Download the data set from https://drive.google.com/file/d/1vdtQLlP78jW4hGh-EMLOIvrQJoSyEs4X/view?usp=sharing and put its content into a folder named Data, the structure of the folder should look like:;

Data
| - BannerClassifier
|    | - test
|    |   | - mesh
|    |   | - roller
|    |   | - vynil
|    | - train
|    |   | - mesh
|    |   | - roller
|    |   | - vynil
| - BusinessCardClassifier
|    | - shape
|    |   | - test
|    |   |   | - rounded
|    |   |   | - squared
|    |   | - train
|    |   |   | - rounded
|    |   |   | - squared
| - CaptionPredictionData
|    | - Data
|    |   | - test
|    |   |   | - all
|    |   |   | - banners
|    |   |   | - business_cards
|    |   | - train
|    |   |   | - all
|    |   |   | - banners
|    |   |   | - business_cards
|    | - glove
| - GeneralProductClassifier
|    | - Competitors_tests
|    | - test
|    |   | - bags
|    |   | - banners
|    |   | - business-card
|    |   | - door-hanger
|    |   | - hats
|    |   | - mugs
|    |   | - office-signs
|    |   | - pens
|    |   | - phone-cases
|    |   | - stamps
|    |   | - table-covers
|    |   | - usb-flash-drives
|    | - train
|    |   | - bags
|    |   | - banners
|    |   | - business-card
|    |   | - door-hanger
|    |   | - hats
|    |   | - mugs
|    |   | - office-signs
|    |   | - pens
|    |   | - phone-cases
|    |   | - stamps
|    |   | - table-covers
|    |   | - usb-flash-drives

Although some data is repeated, this is to ensure data can be changed without affecting any model, so everything is isolated between them.

Models

Models yaml files and weights can be downloaded from https://drive.google.com/file/d/1iGk1ar9lqJXi1otIEh-5aZWHLcBgYRb-/view?usp=sharing

Notebooks

  • ProductClassifier: Model to classify an image between 12 different products
  • ProductClassifierModelExecution: Notebook to tests the ProductClassifier model's behavior
  • BannerClassifier: Model to classify the banners into its different 3 types
  • BusinessCardShapeClassifier: Model to classify the business cards into its different 2 types of corner shape
  • DescriptionPredictorModel: Model to predict the description of an image (business cards and banners only)
  • DescriptionPredictorModel-Banners: Model to predict the description of a banner image
  • DescriptionPredictorModel-BusinessCards: Model to predict the description of a business card image

Execute in local

To execute the prediction pipeline in local, run the following command:

cd src
python predict_image_description.py --image 'PATH_TO_IMAGE_TO_DESCRIBE'

Example:

python predict_image_description.py --image "../Data/BusinessCardClassifier/shape/test/squared/00000006.jpg"

Deploy into AWS

To deploy this model as a lambda function in AWS, make sure you have a user with enough permissions to store files in S3, create Lambda Functions, create an API Gateway and is able to retrieve certificates.

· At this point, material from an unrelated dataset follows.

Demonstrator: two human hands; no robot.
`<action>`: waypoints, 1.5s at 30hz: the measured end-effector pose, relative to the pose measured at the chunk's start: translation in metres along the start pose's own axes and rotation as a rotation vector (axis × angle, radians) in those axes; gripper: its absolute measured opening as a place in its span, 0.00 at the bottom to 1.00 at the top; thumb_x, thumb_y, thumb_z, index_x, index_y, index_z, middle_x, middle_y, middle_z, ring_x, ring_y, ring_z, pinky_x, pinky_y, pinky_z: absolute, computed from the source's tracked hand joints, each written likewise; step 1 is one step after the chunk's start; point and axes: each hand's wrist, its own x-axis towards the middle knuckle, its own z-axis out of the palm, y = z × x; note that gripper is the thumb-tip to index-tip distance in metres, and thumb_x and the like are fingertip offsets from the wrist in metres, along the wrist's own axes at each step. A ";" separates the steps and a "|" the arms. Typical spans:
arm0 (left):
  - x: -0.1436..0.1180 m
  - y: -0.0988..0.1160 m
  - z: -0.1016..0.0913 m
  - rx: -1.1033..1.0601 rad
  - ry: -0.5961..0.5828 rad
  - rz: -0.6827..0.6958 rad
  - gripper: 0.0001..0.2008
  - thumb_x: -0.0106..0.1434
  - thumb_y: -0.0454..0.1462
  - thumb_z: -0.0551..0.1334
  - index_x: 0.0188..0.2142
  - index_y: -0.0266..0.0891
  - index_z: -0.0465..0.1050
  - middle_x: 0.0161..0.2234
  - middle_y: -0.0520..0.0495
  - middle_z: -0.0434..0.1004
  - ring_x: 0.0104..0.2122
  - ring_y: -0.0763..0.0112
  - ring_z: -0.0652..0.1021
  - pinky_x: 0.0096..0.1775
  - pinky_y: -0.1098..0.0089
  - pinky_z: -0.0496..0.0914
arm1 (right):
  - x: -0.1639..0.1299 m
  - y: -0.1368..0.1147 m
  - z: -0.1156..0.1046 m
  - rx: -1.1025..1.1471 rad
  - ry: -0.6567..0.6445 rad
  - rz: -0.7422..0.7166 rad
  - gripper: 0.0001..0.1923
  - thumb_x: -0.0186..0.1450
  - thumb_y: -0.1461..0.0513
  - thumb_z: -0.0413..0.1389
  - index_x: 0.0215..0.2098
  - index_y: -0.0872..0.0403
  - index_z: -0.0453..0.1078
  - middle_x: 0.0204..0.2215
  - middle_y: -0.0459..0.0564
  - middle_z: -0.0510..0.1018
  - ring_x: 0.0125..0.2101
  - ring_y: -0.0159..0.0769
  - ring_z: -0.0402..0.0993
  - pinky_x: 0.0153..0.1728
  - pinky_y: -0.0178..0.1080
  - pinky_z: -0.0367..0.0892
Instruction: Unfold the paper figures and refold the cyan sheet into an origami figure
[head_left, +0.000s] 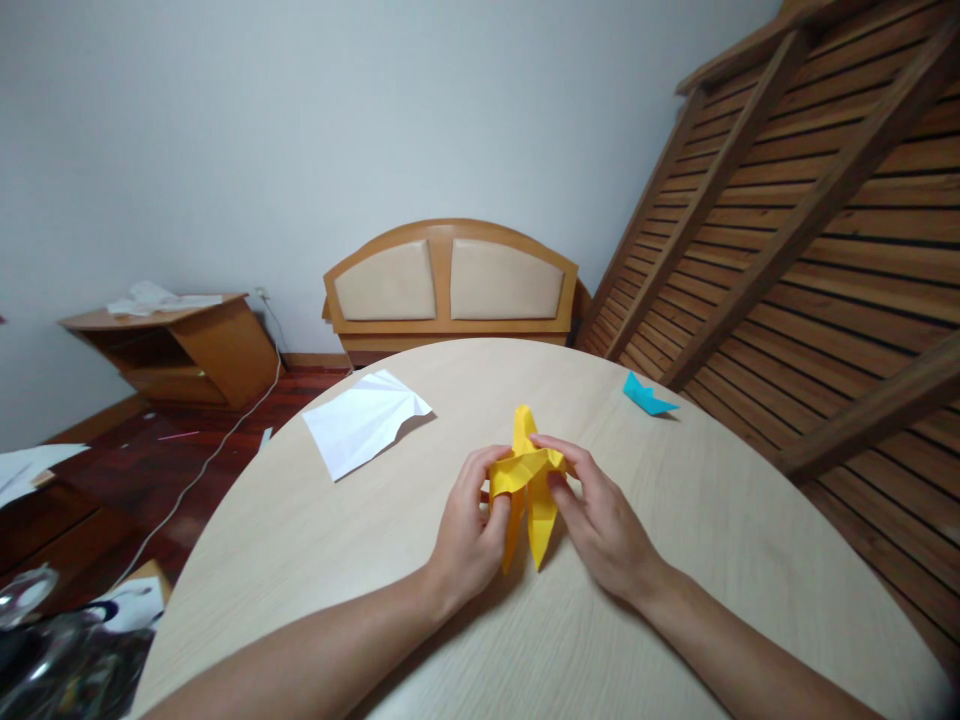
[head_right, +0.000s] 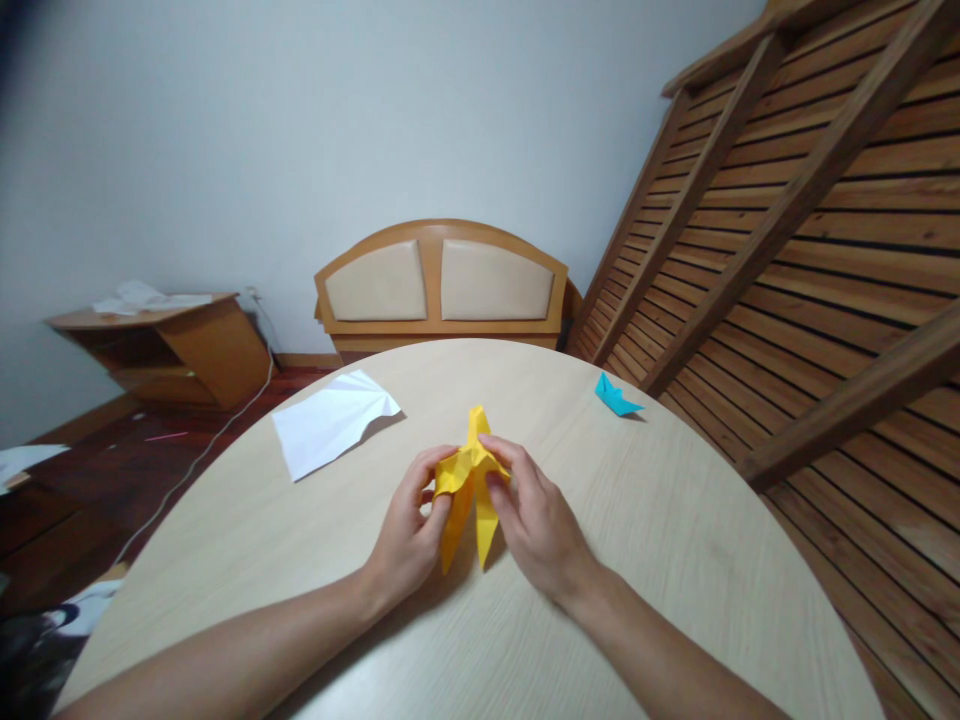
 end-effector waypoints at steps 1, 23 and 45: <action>0.000 -0.001 0.000 0.002 0.014 0.012 0.21 0.66 0.29 0.53 0.58 0.42 0.66 0.56 0.40 0.71 0.55 0.61 0.73 0.51 0.62 0.70 | -0.002 0.000 0.002 -0.008 -0.007 0.020 0.23 0.71 0.60 0.52 0.63 0.46 0.57 0.58 0.54 0.72 0.58 0.45 0.70 0.58 0.52 0.69; 0.008 -0.014 -0.007 -0.016 0.019 0.128 0.25 0.69 0.30 0.52 0.64 0.44 0.64 0.63 0.44 0.68 0.62 0.64 0.69 0.65 0.56 0.60 | 0.004 0.010 -0.009 -0.175 0.102 0.002 0.26 0.66 0.61 0.56 0.62 0.49 0.59 0.54 0.57 0.75 0.51 0.50 0.75 0.51 0.56 0.73; 0.019 -0.007 -0.003 -0.502 0.199 -0.437 0.24 0.57 0.53 0.68 0.42 0.36 0.74 0.33 0.46 0.80 0.30 0.67 0.78 0.32 0.70 0.71 | 0.007 0.017 -0.001 0.328 0.088 0.225 0.19 0.71 0.56 0.50 0.59 0.49 0.65 0.59 0.57 0.72 0.54 0.45 0.72 0.53 0.52 0.70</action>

Then transpile the typescript into javascript by executing

npm run build

Then call:

cdk build -c CERTIFICATE_ARN=YOUR_CERTIFICATE_ARN DOMAIN_NAME=YOUR_DOMAIN_NAME

This will create a stack and all the needed infrastructure in your AWS account and make the model available to be consumed through a POST request.

Scripts

In the scripts folders there are two utility scripts:

  • search_bing_api.py: This script can consume the Bing cognitive API from Microsoft to scrap images given a keyword and store them in the desired place. This has been used to obtain many of the images used in the data sets.
python Scripts/search_bing_api.py --query "business-cards" --output "my-folder" --api_key "BING_API_KEY"
  • webpg_to_jpg_converter.py: When scraping images, many of them come in a popular format for browsers called webpg, but some of the Python libraries do not work well with this images, so this scripts handles this issue by transforming all webpg images into jpg. To execute this one just change the targeting folder in the script.